The radar guns used for speed measurement are an extremely primitive form of radar called continuous-wave radar that just compares the frequency of a transmitted and a received signal to determine (based on Doppler's formula) what the target's speed is. Whereas the air radar you were referring to is a highly sophisticated pulse-based form of radar that uses advanced processing to reconstruct both distance, speed and azimuth/elevation information about the target. So the radar gun definitely would be trivial to jam through actively emitting a signal in its operating frequency. With the right materials, you could also build a car that has such a small radar cross-section that it simply doesn't pick up on the gun. Because the reflected power decreases with distance to the 4th power, this would be hard to do. However, you wouldn't need to make it perfectly invisible, but just so small in terms of radar cross-section that other vehicle or the ground have a stronger reflected signals.
Therefore, my conclusion: Yes, you can build such a car. My understanding is it would even be legal under FCC regulations, since you're not emitting anything to jam. However, the difficult choices in materials and the design sacrifices you would have to make in other areas (no sharply curved surfaces, shrouding of the exhaust, etc) would not make it worthwhile.
Let the arms race begin!
Let's start by saying yes, it is theoretically possible but no, it's not practically possible. Being stealthy in the air is very hard to do. Being stealthy on the ground against current radar/lidar speed guns is tricky at best.
If one designed a car to bounce radar and IR energy somewhere other than back towards the radar gun, then it would be difficult or impossible for the radar gun to get a good enough measurement. If this technique worked, the radar gun would think it is pointing at empty sky.
Passive measures will deal primarily with the shape of the car. Highly angular surfaces that reflect the radar away from the gun should be effective. Basically, you'll get a car that looks like the USAF F-117.
You'll need a specially shaped car, with radar/IR absorbent paint. Also, ensure that all of the bits on your car will contribute to sneakiness. Having a giant cooling fan hidden in your front grill could make you stand out like a lighthouse, even if the rest of the car is very sneaky. Side view mirrors could also ruin the sneakiness. You'll have to be very careful with the shape and reflectivity of all car parts....like the shape of your wheel rims (if radar goes through rubber).

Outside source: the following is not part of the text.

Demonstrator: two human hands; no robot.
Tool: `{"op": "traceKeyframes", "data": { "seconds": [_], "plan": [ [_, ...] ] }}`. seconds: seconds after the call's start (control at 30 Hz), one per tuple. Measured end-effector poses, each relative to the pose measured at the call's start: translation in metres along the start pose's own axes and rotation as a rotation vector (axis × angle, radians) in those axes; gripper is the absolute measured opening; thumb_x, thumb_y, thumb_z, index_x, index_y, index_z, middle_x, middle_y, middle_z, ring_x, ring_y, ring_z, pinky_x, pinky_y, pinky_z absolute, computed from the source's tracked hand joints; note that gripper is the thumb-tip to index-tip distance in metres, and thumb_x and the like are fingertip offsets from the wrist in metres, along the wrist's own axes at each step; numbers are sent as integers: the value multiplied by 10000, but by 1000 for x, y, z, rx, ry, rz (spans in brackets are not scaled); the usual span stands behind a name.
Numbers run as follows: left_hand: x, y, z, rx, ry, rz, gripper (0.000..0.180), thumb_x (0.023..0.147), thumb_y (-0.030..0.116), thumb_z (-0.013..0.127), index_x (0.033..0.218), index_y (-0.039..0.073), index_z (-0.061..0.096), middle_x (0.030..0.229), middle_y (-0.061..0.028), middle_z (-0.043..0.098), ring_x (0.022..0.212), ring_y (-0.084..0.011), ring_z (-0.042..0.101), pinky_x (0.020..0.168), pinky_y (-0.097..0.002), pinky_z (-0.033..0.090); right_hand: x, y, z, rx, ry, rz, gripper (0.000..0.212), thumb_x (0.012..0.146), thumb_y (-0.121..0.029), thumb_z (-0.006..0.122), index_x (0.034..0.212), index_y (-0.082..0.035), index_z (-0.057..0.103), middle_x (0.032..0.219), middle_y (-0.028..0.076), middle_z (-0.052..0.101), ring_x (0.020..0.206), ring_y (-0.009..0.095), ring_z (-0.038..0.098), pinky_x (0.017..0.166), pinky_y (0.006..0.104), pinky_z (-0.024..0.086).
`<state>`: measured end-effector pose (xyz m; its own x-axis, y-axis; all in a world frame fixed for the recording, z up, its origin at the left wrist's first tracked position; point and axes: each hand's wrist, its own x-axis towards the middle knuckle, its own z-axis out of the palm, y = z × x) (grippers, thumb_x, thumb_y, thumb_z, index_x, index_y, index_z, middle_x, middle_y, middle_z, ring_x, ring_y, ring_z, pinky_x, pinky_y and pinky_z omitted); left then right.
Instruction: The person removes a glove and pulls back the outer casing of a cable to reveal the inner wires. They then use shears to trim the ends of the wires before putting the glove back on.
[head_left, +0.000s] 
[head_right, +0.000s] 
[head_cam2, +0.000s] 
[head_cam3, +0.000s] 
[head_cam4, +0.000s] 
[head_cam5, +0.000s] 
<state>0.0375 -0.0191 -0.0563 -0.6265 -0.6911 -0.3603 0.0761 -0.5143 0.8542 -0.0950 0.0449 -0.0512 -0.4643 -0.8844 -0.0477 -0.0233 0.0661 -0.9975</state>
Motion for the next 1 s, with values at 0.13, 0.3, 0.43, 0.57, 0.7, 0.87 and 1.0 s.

The plus side to passive measures is that it's not illegal to make a weird shaped car. If you go with curved surfaces, no one will probably even notice. If you go angular surfaces (a la F-117), you'll have a very distinctive car....that may look something like this: ...except without two giant radar reflectors on the front in the form of wheel rims or the extra fiddly bits to form nice big radar reflectors. Remember that the corner reflector is one of the most efficient radar reflectors there is, so avoid that shape in your car if at all possible.
In short, yes, you can make a passively radar/lidar sneaky car, it's just crazy hard and very expensive.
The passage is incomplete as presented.